Happy New Year Everyone!

In honor of the New Year, I'm going to post some goals for 2012.  I never seem to do well with resolutions, so instead I'm going to post goals for the year and see how many of them I can make come true!  I know it's going to be a great year.  For starters, my favorite number is 12, so bring it on 20-12!  So here are my goals in no particular order.

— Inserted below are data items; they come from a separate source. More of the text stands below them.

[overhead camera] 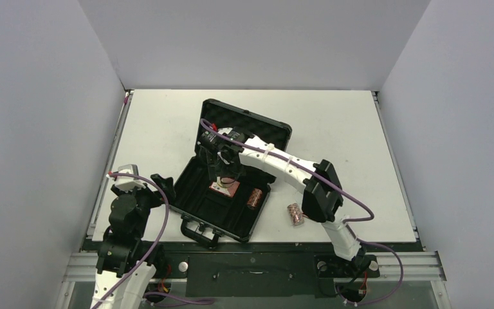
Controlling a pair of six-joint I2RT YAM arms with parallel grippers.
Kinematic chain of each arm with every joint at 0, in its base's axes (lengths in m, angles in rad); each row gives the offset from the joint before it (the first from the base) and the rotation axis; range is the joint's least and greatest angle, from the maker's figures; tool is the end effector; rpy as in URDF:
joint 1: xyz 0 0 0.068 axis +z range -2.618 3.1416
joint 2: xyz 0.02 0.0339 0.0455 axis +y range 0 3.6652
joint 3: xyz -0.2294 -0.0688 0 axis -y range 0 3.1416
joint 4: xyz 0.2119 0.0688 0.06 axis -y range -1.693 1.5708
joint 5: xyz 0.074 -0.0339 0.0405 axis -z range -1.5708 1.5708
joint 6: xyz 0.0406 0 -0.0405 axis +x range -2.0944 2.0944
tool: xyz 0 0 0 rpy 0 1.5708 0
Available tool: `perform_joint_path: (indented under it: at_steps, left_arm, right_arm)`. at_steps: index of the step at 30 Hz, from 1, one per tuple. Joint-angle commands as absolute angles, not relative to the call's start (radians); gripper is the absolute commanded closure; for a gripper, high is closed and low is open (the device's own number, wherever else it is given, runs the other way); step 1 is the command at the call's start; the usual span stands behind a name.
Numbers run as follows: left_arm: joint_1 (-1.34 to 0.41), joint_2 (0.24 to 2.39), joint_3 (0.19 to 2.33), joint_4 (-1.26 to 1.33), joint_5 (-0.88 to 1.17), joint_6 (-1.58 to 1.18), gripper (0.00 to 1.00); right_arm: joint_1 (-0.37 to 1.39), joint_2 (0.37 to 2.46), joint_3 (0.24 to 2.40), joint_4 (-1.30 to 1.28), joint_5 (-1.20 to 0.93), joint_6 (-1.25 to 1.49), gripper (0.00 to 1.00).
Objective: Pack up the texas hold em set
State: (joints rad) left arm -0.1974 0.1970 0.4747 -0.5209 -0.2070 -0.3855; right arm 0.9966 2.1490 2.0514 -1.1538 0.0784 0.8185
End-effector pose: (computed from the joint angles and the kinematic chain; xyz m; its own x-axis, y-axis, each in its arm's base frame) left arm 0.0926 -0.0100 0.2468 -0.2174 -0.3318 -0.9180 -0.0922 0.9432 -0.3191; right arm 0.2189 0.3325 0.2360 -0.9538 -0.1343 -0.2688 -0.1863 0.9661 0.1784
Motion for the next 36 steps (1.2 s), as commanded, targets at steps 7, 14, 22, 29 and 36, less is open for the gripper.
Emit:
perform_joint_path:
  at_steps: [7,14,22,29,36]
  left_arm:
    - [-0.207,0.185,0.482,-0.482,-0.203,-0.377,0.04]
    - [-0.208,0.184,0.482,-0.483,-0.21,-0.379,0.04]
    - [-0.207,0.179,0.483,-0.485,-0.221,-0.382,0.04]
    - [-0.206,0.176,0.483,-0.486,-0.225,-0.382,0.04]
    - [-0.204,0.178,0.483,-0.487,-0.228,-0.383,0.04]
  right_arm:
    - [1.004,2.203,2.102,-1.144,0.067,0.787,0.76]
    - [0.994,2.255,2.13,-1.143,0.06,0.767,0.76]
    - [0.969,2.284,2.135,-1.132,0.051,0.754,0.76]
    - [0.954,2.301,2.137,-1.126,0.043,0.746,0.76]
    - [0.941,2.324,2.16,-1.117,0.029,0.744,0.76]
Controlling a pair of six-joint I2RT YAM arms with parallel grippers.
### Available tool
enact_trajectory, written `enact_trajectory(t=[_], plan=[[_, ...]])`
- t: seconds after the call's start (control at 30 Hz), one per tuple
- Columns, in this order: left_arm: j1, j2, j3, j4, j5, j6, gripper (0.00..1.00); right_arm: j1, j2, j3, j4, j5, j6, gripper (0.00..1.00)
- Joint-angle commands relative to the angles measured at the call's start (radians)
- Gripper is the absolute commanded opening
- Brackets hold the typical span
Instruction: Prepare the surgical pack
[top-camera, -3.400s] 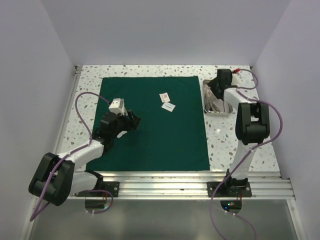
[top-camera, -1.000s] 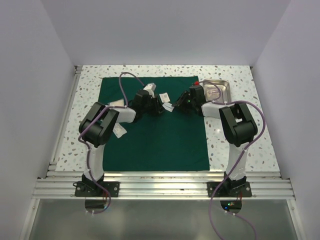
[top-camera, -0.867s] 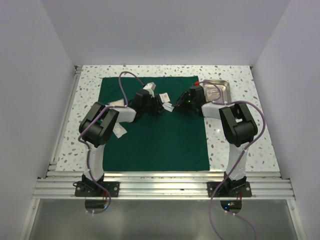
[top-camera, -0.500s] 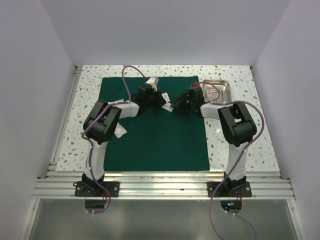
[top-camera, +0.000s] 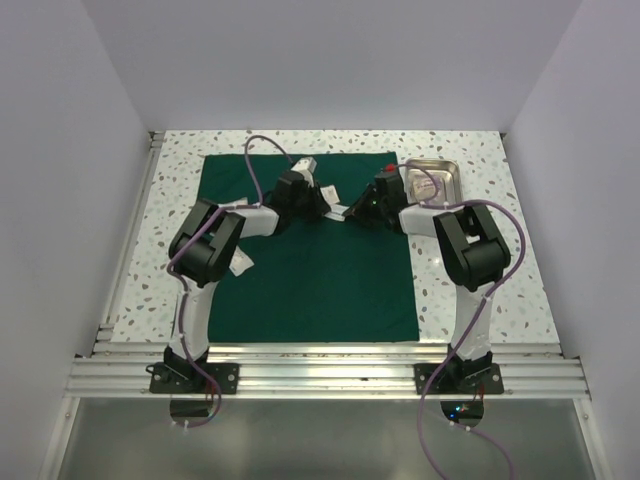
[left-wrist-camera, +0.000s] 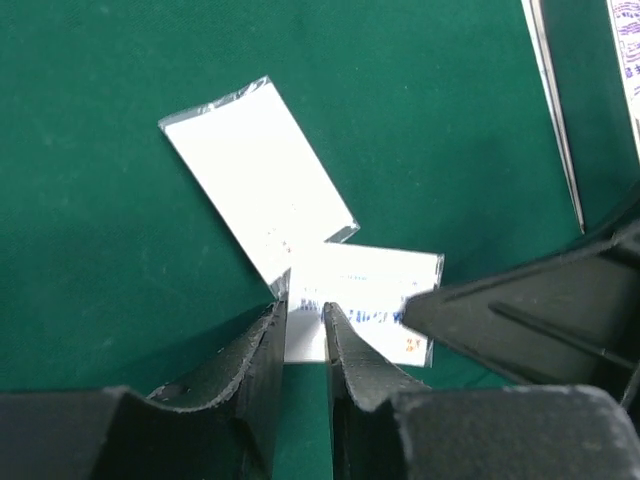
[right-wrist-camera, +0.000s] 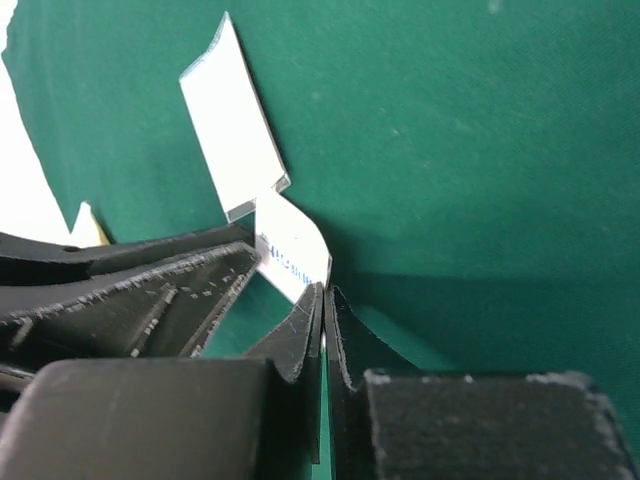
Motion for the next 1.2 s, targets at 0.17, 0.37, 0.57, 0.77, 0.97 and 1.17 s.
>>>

  1. Read at least one book a month
  2. Take my cousins to the movies just because
  3. Do yoga at least three times a week
  4. Comment on each blog that I follow at least once a month
  5. Meet my first mother
  6. Clean out my closet, including the back shelves
  7. Go on an amazing vacation
  8. Learn to cook three dinner dishes really well
  9. Learn two new skills
  10. Post several book reviews on the blog
  11. Relax more
  12. Be more creative with my photography
  13. Visit a new place I've never been to
  14. Meet new people and make new friends
  15. Go out on the town one night I feel like staying in
  16. Volunteer at a soup kitchen
  17. Pay off at least half of my loans
  18. Get an apartment
  19. Learn the names of the people who sit around me at work
  20. Live life to the fullest
I'm going to do my hardest to work at all of these goals.  Some are a lot easier than others!  I've read four books this month, so I'm not worried about that goal.  Other things I can easily get done once and cross them off the list.  Other things are going to take some persistence (like commenting on blogs and doing yoga).  Others are more of a mindset, like learning to relax and living life to the fullest.  However, I believe in myself so I'm going to give it my all!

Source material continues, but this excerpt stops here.